BEGIN RECORDS TO PROCESS

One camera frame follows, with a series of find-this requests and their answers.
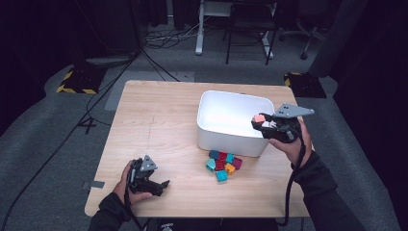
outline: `forearm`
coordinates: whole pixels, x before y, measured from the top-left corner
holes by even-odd
[[[130,217],[119,197],[112,192],[99,204],[99,211],[90,221],[89,231],[118,230],[124,221],[129,220]]]
[[[312,153],[294,181],[304,192],[316,230],[365,230],[337,193],[337,184],[317,153]]]

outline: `floor mat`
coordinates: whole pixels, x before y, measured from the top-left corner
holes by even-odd
[[[304,73],[289,72],[284,76],[285,85],[293,91],[294,97],[327,98],[319,78]]]
[[[129,80],[164,81],[165,79],[169,82],[175,82],[175,80],[165,72],[159,73],[154,71],[126,71],[123,73],[112,87],[111,94],[105,105],[105,110],[116,111],[125,83]],[[194,82],[194,72],[170,72],[170,74],[180,80],[180,82]]]
[[[65,74],[57,92],[97,94],[106,68],[90,68],[87,71],[72,67]]]

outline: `hand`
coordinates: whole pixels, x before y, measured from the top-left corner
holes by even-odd
[[[300,167],[303,167],[305,163],[307,162],[307,160],[309,159],[310,154],[312,153],[312,141],[310,139],[310,134],[307,131],[305,123],[302,120],[299,120],[299,123],[300,123],[300,128],[302,130],[302,137],[306,145],[306,153],[305,153],[305,156],[303,157],[302,163],[300,164]],[[282,143],[279,140],[270,139],[269,143],[272,144],[277,149],[285,152],[288,159],[292,162],[294,166],[296,166],[297,159],[299,158],[299,152],[300,152],[300,146],[301,146],[300,139],[296,139],[296,141],[291,142],[291,143]]]
[[[143,201],[145,199],[148,199],[150,197],[152,197],[152,193],[150,192],[139,192],[139,193],[132,193],[127,187],[126,187],[126,181],[127,181],[127,175],[128,172],[130,170],[130,165],[132,164],[132,161],[130,161],[126,168],[123,170],[122,172],[122,177],[120,178],[120,181],[116,184],[115,188],[114,188],[114,193],[117,194],[117,196],[119,196],[119,199],[122,201],[122,203],[124,204],[125,202],[125,190],[128,191],[129,193],[129,200],[131,205],[134,205],[140,201]]]

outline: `hazard tape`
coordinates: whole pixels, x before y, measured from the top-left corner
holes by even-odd
[[[66,92],[66,93],[87,93],[87,94],[97,94],[98,89],[82,89],[81,87],[78,88],[67,88],[66,85],[69,85],[69,82],[73,82],[73,68],[71,68],[68,73],[65,74],[63,81],[61,82],[60,86],[57,88],[57,92]]]
[[[302,75],[302,73],[299,73],[299,72],[289,72],[289,73],[286,73],[284,76],[283,76],[283,80],[285,81],[285,86],[286,87],[291,87],[291,79],[289,78],[289,75]]]

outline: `white plastic container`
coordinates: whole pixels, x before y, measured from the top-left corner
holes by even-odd
[[[259,157],[268,145],[251,119],[258,113],[272,115],[270,100],[254,95],[208,90],[198,108],[198,146],[248,157]]]

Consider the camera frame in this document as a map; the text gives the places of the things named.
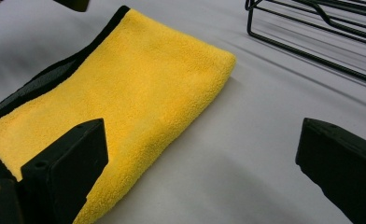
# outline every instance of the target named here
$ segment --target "folded towel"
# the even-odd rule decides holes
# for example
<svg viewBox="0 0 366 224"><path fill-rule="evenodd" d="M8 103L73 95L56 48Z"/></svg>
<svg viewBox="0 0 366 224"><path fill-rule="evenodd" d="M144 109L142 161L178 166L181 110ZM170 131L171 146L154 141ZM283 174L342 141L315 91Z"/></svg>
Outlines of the folded towel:
<svg viewBox="0 0 366 224"><path fill-rule="evenodd" d="M0 177L20 181L42 149L103 118L109 163L75 220L94 222L212 102L234 64L229 52L121 7L88 47L0 103Z"/></svg>

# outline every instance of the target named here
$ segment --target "yellow towel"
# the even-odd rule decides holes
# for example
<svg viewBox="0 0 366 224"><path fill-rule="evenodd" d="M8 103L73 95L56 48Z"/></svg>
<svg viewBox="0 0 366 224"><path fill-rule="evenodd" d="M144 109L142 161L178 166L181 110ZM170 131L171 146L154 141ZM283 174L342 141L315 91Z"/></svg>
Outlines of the yellow towel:
<svg viewBox="0 0 366 224"><path fill-rule="evenodd" d="M88 47L33 80L49 75L54 86L30 82L0 104L0 160L20 181L42 149L103 118L109 163L75 220L94 222L212 102L234 64L229 52L122 7Z"/></svg>

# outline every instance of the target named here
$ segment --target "white surface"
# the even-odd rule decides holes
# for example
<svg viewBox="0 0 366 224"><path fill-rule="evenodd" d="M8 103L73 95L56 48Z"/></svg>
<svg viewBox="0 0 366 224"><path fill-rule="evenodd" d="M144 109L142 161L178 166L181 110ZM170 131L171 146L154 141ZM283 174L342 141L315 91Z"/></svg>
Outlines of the white surface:
<svg viewBox="0 0 366 224"><path fill-rule="evenodd" d="M0 101L87 46L121 5L237 56L215 102L99 223L350 223L294 159L303 118L366 139L366 87L249 37L244 2L0 5Z"/></svg>

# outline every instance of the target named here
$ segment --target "metal rack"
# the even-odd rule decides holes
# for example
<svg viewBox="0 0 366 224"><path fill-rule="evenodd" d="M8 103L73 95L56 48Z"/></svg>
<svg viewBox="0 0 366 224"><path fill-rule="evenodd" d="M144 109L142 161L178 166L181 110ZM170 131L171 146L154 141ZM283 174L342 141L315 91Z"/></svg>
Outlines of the metal rack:
<svg viewBox="0 0 366 224"><path fill-rule="evenodd" d="M304 27L316 29L317 33L335 35L341 41L353 41L366 48L366 22L350 18L366 18L366 1L361 0L246 0L245 8L248 11L247 32L273 46L300 55L306 59L327 65L337 71L343 72L356 80L366 83L366 73L346 66L344 63L334 62L325 55L316 55L308 48L296 48L289 43L282 43L272 36L261 35L253 30L254 12L262 11L279 19L289 22L298 22Z"/></svg>

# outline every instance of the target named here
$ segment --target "dark object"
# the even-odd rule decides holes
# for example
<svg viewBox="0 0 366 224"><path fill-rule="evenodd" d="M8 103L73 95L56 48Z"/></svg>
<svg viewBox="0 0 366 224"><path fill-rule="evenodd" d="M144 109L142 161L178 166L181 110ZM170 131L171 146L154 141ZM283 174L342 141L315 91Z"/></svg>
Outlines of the dark object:
<svg viewBox="0 0 366 224"><path fill-rule="evenodd" d="M366 224L366 140L305 119L296 163L353 223Z"/></svg>
<svg viewBox="0 0 366 224"><path fill-rule="evenodd" d="M277 12L271 10L269 8L260 7L260 2L267 2L269 4L276 4L279 7L286 7L290 10L297 11L297 17L293 17L281 12ZM289 52L298 54L306 59L313 60L317 63L322 63L327 65L328 67L335 69L337 71L343 72L349 75L352 78L358 79L366 83L366 74L363 74L359 71L355 71L346 66L342 66L339 63L331 62L323 57L316 56L314 54L309 53L308 51L304 51L302 49L297 49L287 44L276 41L272 38L266 37L264 35L256 34L252 31L252 23L253 23L253 14L255 9L261 10L273 15L276 15L280 18L284 18L290 21L296 21L300 24L304 24L307 27L312 27L314 29L321 30L328 34L334 34L336 36L340 36L342 39L351 39L356 41L357 43L366 45L366 24L360 23L357 21L351 21L350 19L344 19L339 16L330 16L327 12L325 12L322 7L330 7L333 9L341 10L342 12L354 13L355 15L360 15L362 17L366 17L366 1L356 1L351 0L340 1L340 0L291 0L291 1L275 1L275 0L246 0L245 8L248 10L248 20L247 20L247 33L261 41L264 41L273 46L277 46L281 49L287 50ZM318 25L313 23L312 21L305 21L299 18L302 18L303 15L311 16L317 15L317 18L320 21L323 21L323 25Z"/></svg>
<svg viewBox="0 0 366 224"><path fill-rule="evenodd" d="M87 11L88 4L90 3L90 0L54 0L54 1L79 12Z"/></svg>
<svg viewBox="0 0 366 224"><path fill-rule="evenodd" d="M0 223L72 223L107 162L103 120L79 124L24 164L20 183L0 180Z"/></svg>

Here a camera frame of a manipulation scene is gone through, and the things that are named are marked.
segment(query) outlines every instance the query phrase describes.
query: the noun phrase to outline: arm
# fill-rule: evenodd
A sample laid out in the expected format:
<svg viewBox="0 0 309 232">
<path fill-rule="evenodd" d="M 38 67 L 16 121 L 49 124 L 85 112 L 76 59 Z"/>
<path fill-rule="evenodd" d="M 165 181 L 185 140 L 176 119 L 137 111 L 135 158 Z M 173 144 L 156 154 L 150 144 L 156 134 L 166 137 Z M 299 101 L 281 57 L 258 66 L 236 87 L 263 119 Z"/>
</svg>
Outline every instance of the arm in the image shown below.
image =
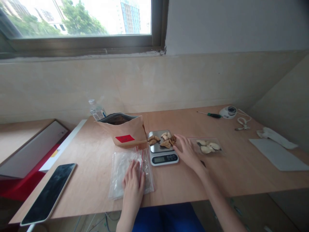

END RECORDS TO PROCESS

### [TASK OBJECTIVE]
Set down nothing but the lines from the one containing "query: the noun phrase to outline: arm" to the final line above, both included, with every picture left out.

### [OUTPUT BELOW]
query: the noun phrase to outline: arm
# fill-rule: evenodd
A sample laid out in the expected format:
<svg viewBox="0 0 309 232">
<path fill-rule="evenodd" d="M 38 67 L 16 121 L 49 124 L 85 112 L 76 59 Z"/>
<path fill-rule="evenodd" d="M 165 181 L 185 140 L 176 119 L 137 111 L 135 158 Z M 173 144 L 156 154 L 150 144 L 156 134 L 166 137 Z M 299 101 L 281 57 L 258 66 L 236 87 L 263 119 Z"/>
</svg>
Outline every instance of the arm in the image shown below.
image =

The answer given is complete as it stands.